NVIDIA Sana - A Foundation Image Generation Model at Lightning Speeds

Published on December 13, 2024

Technical Evangelist // AI Arcanist

NVIDIA Sana - A Foundation Image Generation Model at Lightning Speeds

The race to create the greatest image generation model continues onward, and it only grows more heated. This year, we have seen the rise of FLUX to replace the total dominance of Stable Diffusion XL in the open source community, seen Ideogram and ReCraft introduce next gen models on the closed source side that blow expectations out of the water, and seen numerous smaller projects break the mold in their own ways across a variety of different sub-tasks.

In this article, we want to introduce you to one of those mold breakers that has caught our attention: NVIDIA Sana. This incredibly fast model, while very newly released, offers a plethora of important traits we believe will beome standard with subsequent SOTA model releases.

Follow along with us in this article for a detailed explanation of what makes Sana powerful, capable, and different from other current popular releases, and see why it might be the right model for your image generation workflow. Afterwards, we will show in detail how to run the Sana models on a DigitalOcean cloud GPU Droplet.

What makes Sana different from FLUX and Stable Diffusion?

To begin, we need to articulate how Sana is different from its predecessors.

In practice, Sana is a text-to-image diffusion model capable of creating images at high resolutions (4096x4096) at lightning fast speeds. These speeds and high resolutions are made possible by several new developments the NVIDIA team has made to improve on the original Latent Diffusion Model designs. These include, but are not limited to:

First, Sana uses a unique deep compression autoencoder design that allows its images to be compressed up to 32x during processing, compared to 8x in traditional autoencoders. This reduces the number of latent tokens needed to be processed during generation while conserving the images features to a surprisingly high degree.

Second, they replaced regular attention with a linear attention mechanism in the Diffusion Transformer (DiT) for all attention. In practice, this reduced the complexity of the attention mechanism from from O(N^2) to O(N) while simultaneously achieving comparable results for higher resolution generations with typical attention.

Third, they replaced the T5 text encoder with a smaller model, Gemma. This allows for complex, human-like inputs to be more easily processed by the model accurately.

Finally, the model was trained using a novel, efficient paradigm using their Flow-DPM-Solver to reduce sampling steps.

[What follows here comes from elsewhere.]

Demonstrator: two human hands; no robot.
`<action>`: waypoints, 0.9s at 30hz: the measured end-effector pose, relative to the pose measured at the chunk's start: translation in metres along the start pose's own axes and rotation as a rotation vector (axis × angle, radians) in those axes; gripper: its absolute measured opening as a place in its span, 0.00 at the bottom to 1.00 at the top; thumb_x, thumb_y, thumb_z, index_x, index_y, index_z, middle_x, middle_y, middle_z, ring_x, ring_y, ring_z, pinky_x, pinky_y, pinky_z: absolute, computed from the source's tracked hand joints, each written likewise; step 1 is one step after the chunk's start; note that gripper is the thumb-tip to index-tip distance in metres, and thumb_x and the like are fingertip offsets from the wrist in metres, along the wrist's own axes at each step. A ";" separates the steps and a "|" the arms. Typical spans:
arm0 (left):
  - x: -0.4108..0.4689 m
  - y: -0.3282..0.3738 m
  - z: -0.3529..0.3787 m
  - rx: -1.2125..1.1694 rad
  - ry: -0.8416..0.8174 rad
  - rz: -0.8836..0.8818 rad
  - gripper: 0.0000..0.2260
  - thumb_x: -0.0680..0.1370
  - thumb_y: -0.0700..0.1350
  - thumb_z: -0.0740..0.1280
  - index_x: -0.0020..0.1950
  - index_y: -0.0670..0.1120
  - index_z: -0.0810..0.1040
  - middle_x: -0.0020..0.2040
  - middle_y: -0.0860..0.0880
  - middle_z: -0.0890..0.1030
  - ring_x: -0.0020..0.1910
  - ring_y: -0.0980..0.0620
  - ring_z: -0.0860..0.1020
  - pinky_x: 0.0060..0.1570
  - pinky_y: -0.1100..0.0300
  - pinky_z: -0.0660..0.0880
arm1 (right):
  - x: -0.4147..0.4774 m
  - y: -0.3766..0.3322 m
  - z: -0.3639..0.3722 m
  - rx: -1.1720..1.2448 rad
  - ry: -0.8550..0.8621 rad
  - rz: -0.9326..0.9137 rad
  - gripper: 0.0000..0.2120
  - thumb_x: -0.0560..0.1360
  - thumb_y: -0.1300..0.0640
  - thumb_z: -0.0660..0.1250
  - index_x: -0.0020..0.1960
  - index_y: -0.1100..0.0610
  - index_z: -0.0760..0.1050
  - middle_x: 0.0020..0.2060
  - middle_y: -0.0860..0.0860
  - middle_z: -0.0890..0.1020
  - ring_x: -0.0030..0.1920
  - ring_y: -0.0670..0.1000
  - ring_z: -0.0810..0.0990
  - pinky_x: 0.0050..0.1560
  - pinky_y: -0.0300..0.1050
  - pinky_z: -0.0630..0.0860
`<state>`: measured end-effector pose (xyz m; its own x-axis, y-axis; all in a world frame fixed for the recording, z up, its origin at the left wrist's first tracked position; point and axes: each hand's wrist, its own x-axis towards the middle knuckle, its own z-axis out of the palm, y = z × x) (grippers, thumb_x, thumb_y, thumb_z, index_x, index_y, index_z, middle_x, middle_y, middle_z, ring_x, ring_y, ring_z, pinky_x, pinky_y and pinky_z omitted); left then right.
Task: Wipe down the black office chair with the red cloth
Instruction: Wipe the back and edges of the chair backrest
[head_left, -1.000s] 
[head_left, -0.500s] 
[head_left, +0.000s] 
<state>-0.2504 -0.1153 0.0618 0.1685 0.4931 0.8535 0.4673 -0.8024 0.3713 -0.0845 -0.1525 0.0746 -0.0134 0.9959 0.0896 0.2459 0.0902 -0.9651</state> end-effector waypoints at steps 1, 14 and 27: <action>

They argue that this allows Sana to compete with FLUX v1 models at 1/20th their size.

In the following sections, we will elaborate on how these differentiating capabilities are made possible through Sana’s novel architectural pipeline.

Sana Pipeline Breakdown

In this section, let’s take a deeper look at some of those features we listed above.

The Sana Model Architecture: Autoencoder

Unlike previous designs, the architecture of the autoencoder for the Sana model uses an aggressive, 32x compression technique. Furthermore, they found that the autoencoders should take full responsibility for compression, allowing the latent diffusion models to focus solely on denoising. This design effectively reduces the tokens required by 4x and decreases associated GPU memory costs during training. In practice, this methodology allows them to bridge the gap between powerful model’s autoencoders like SDXL at a fraction of the cost, for both training and inference.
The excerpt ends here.